● **Exercise objective**
Tally the lines of the entries in which the string "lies" occurs, and say only how many.

◇ ◇ ◇ ◇ ◇ ◇ ◇

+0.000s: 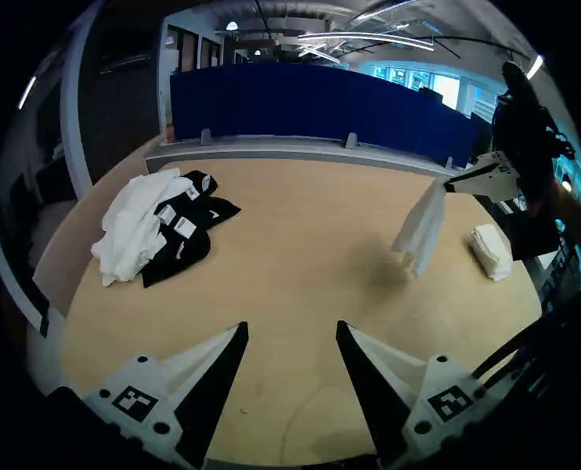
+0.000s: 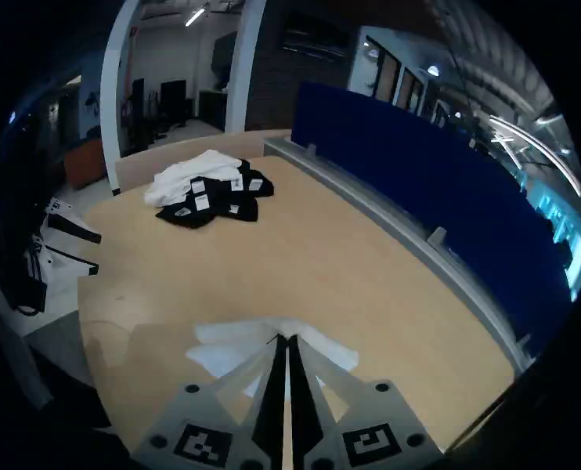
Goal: Fold towel
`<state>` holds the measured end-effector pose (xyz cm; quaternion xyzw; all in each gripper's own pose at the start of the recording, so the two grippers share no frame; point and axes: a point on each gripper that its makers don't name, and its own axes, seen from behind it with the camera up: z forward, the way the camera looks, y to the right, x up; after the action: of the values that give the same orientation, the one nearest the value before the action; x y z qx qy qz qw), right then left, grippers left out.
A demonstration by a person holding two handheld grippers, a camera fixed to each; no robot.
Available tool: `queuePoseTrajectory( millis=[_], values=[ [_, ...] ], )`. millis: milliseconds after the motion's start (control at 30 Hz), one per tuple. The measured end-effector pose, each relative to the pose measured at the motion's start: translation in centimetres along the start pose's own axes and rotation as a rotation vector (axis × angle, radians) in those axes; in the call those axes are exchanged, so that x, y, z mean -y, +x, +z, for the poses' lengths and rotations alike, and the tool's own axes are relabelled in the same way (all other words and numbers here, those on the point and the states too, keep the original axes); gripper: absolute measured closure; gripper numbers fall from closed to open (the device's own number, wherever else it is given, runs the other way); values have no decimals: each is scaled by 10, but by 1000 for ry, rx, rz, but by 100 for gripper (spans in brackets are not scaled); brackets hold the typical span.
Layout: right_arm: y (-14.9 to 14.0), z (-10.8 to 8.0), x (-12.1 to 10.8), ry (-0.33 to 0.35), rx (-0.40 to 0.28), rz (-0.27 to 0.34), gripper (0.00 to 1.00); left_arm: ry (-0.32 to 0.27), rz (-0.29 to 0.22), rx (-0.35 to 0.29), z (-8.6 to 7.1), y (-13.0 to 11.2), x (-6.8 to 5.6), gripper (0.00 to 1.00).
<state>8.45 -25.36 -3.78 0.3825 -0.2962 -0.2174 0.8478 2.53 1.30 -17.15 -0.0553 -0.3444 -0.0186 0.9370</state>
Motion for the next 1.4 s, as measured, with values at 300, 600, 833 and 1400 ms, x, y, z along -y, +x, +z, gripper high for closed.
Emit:
queuePoseTrajectory(
  millis=[300,600,833,1400],
  values=[
    [3,-13,-11,-22,-11,4,98,-17,15,-9,-2,4,-7,17],
    [4,-22,-25,-46,-16,12,98,-27,17,-9,-2,6,-12,17],
    [0,-31,-40,-68,-19,31,98,-33,25,-9,0,8,-15,17],
    [-42,-69,-122,-152,-9,132,98,-32,45,8,11,9,-18,17]
  ],
)
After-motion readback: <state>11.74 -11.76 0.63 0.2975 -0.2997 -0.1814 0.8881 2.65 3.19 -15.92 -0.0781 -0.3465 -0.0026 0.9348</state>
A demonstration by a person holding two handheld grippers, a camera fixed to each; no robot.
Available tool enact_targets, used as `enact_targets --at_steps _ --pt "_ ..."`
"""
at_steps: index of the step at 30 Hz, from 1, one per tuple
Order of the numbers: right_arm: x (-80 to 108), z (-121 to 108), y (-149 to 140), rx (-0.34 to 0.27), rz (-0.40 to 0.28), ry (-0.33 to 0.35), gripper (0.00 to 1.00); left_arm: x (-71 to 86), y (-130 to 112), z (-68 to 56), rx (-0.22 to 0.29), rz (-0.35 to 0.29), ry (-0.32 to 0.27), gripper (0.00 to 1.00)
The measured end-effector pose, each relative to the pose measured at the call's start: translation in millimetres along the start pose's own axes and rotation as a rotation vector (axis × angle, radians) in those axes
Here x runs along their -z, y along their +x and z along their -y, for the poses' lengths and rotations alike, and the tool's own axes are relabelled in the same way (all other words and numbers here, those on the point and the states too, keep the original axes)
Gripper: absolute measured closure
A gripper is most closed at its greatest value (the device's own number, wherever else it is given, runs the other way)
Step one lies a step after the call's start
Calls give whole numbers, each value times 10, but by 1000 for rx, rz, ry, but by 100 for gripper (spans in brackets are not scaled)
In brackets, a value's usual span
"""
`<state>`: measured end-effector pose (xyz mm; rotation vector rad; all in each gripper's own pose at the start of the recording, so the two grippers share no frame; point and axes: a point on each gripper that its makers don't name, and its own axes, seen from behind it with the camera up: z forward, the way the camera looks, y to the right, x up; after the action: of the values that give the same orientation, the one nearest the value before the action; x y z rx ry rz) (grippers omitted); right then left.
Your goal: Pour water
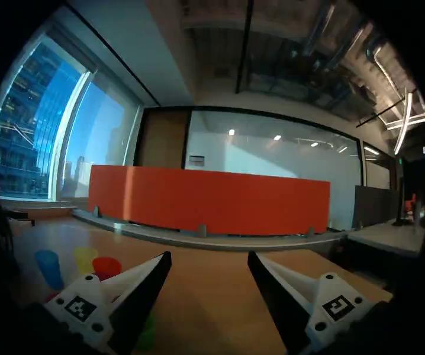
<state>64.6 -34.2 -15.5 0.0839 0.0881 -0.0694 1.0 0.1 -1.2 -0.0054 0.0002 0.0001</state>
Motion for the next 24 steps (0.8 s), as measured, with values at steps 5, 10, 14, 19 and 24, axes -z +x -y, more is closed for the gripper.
enact_targets --at_steps 5,10,14,19,24 --pt "-75 -80 -81 -52 -16 -25 0 -2 4 4 0 0 0 3" --pt "-70 -102 -227 -87 -3 -27 0 -2 1 7 0 0 0 3" --pt "-55 -178 -358 -90 21 -43 0 -3 1 6 0 0 0 3" --pt "-51 -228 -440 -66 34 -59 0 -2 0 6 0 0 0 3" --pt "-49 -211 -440 -51 26 -58 0 1 1 4 0 0 0 3"
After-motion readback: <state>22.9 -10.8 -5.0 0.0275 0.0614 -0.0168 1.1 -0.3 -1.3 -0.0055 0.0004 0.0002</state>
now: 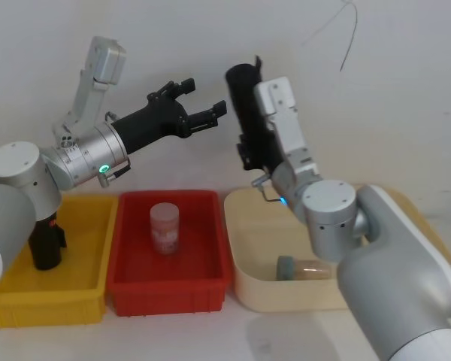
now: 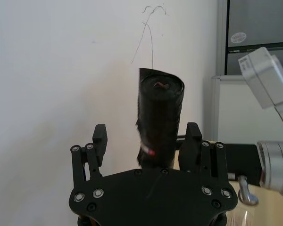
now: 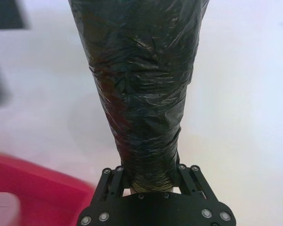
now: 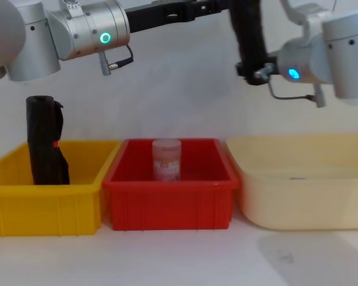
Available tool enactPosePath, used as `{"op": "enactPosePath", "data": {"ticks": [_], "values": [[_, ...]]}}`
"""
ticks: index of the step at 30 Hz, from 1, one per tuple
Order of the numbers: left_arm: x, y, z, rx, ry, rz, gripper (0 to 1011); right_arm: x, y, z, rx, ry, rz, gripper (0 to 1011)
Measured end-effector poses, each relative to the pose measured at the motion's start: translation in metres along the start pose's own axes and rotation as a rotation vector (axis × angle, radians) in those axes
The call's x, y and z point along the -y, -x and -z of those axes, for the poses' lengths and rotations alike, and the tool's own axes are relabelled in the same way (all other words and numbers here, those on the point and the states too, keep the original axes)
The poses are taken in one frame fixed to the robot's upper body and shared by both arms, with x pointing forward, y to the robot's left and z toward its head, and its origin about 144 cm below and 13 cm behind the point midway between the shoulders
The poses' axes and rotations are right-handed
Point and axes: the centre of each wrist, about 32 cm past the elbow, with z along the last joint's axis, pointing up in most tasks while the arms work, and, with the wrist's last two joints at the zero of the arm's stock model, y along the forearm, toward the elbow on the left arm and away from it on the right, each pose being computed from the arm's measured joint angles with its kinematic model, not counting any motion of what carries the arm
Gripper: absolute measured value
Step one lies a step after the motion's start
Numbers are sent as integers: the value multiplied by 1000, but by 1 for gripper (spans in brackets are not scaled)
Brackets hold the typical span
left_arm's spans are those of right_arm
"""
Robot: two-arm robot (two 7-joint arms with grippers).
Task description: Pick up the garbage bag with the one hand and transfer it to the other hand.
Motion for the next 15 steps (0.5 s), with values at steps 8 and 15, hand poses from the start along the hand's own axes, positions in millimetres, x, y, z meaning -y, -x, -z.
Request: {"op": "enactPosePath", "data": {"ticks": [8, 15], "values": [[0, 0, 0, 0, 0, 0, 1001, 9, -35, 18, -7, 51, 81, 453], [0, 0, 0, 0, 0, 0, 1001, 25, -55, 32, 0, 68, 120, 453]]}}
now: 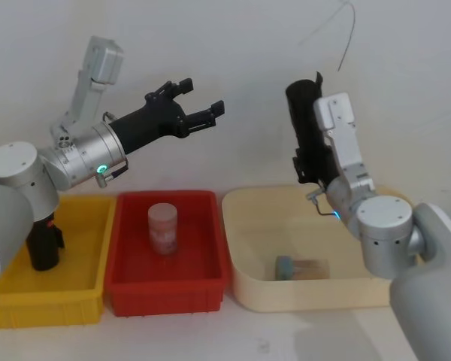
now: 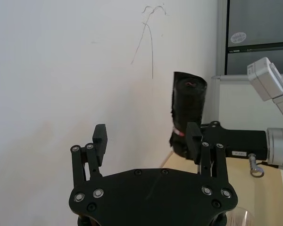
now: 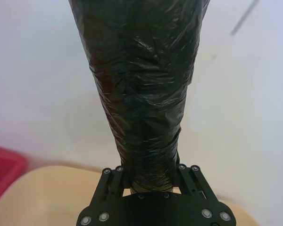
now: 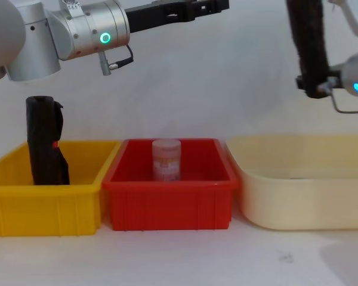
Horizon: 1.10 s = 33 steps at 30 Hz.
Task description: Pick up the garbage bag with the one hand and transfer it to the other hand.
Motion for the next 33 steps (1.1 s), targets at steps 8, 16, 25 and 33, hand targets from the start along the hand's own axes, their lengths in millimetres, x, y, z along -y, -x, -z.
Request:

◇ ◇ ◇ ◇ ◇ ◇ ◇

● **Exercise result**
2